__Collected data__.
_ _ _ _ _

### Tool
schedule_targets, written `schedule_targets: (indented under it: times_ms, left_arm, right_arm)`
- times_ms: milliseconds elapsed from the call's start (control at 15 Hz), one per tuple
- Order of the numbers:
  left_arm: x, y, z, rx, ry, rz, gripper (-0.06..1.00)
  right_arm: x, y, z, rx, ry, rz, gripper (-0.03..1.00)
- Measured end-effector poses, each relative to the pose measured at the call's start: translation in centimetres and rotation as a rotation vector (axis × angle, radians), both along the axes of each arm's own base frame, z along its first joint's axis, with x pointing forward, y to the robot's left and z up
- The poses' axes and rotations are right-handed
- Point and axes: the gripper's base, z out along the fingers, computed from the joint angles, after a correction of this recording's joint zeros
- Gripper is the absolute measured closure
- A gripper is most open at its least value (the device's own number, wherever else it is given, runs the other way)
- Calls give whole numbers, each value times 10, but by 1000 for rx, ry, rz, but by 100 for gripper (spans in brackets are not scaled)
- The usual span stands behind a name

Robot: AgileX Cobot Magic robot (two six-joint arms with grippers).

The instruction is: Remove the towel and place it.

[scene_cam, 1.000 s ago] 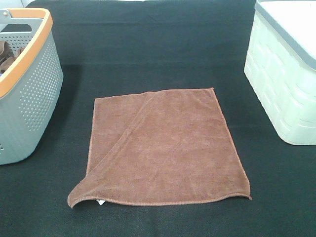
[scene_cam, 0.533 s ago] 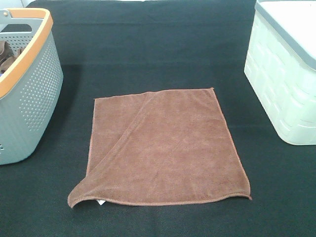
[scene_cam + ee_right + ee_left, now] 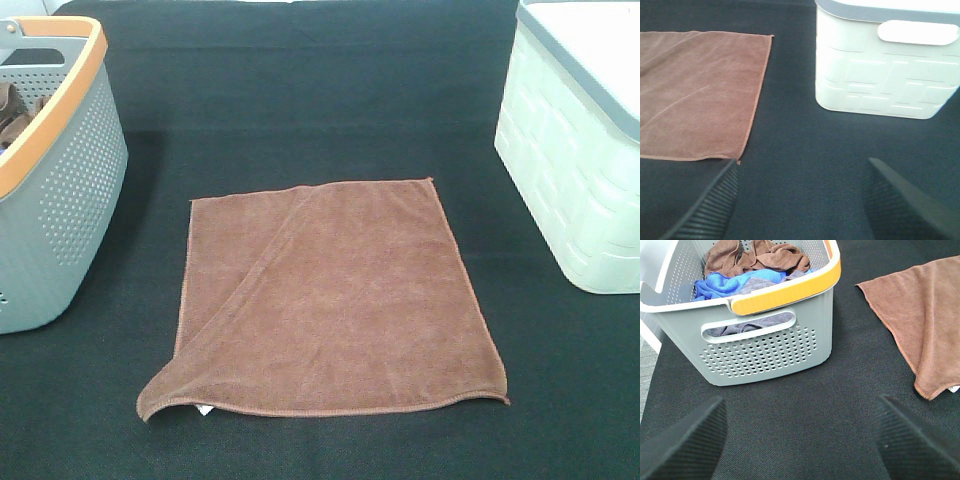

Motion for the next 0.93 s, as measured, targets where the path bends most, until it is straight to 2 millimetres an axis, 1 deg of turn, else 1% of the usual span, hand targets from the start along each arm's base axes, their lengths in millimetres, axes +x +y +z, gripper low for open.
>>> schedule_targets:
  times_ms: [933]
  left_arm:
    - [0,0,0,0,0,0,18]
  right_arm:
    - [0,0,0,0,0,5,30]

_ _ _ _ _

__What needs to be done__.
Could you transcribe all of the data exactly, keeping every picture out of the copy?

__Result of the task__.
### Tool
schedule_targets, written `schedule_targets: (indented under it: times_ms, left_arm, right_arm)`
- times_ms: milliseconds elapsed from the call's start (control at 15 Hz), one per tuple
- Order of the numbers:
  left_arm: x, y, z, rx, ry, rz, gripper (-0.06..1.00)
  right_arm: x, y, z, rx, ry, rz, gripper (-0.03..1.00)
- Measured end-effector poses, each relative to the pose measured at the call's start: translation in centimetres and rotation as a rotation vector (axis × angle, radians), both along the axes of each arm's own base frame, z along its first joint's axis, with x pointing forward, y to the robot's left and z up
- The poses' axes and rotations are right-handed
- Point and axes: the gripper's base, z out along the fingers, computed from the joint angles, after a correction of this recording's joint zeros
- Gripper is the absolute measured closure
- A gripper is most open at its least value (the device's own number, wherever else it is given, runs the other way)
- Calls give whole numbers, each value times 10, but by 1000 for rx, ry, rz, but by 100 for gripper (spans in brackets are not scaled)
- The usual span stands behind a name

Robot: AgileX Cobot Magic robot (two six-joint arms with grippers).

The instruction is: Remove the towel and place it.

[scene_cam, 1.000 s ago] 
[scene_cam, 0.533 s ago] 
[scene_cam + ee_right + ee_left, now] 

Motion for the next 0.93 s, as measured, targets where the path bends most, until it is straight to 2 millimetres an axis, 1 deg of turn, else 1% of the usual span, hand targets from the start along each arm's base axes, their lengths in millimetres, axes +x +y +z, gripper low for open.
>>> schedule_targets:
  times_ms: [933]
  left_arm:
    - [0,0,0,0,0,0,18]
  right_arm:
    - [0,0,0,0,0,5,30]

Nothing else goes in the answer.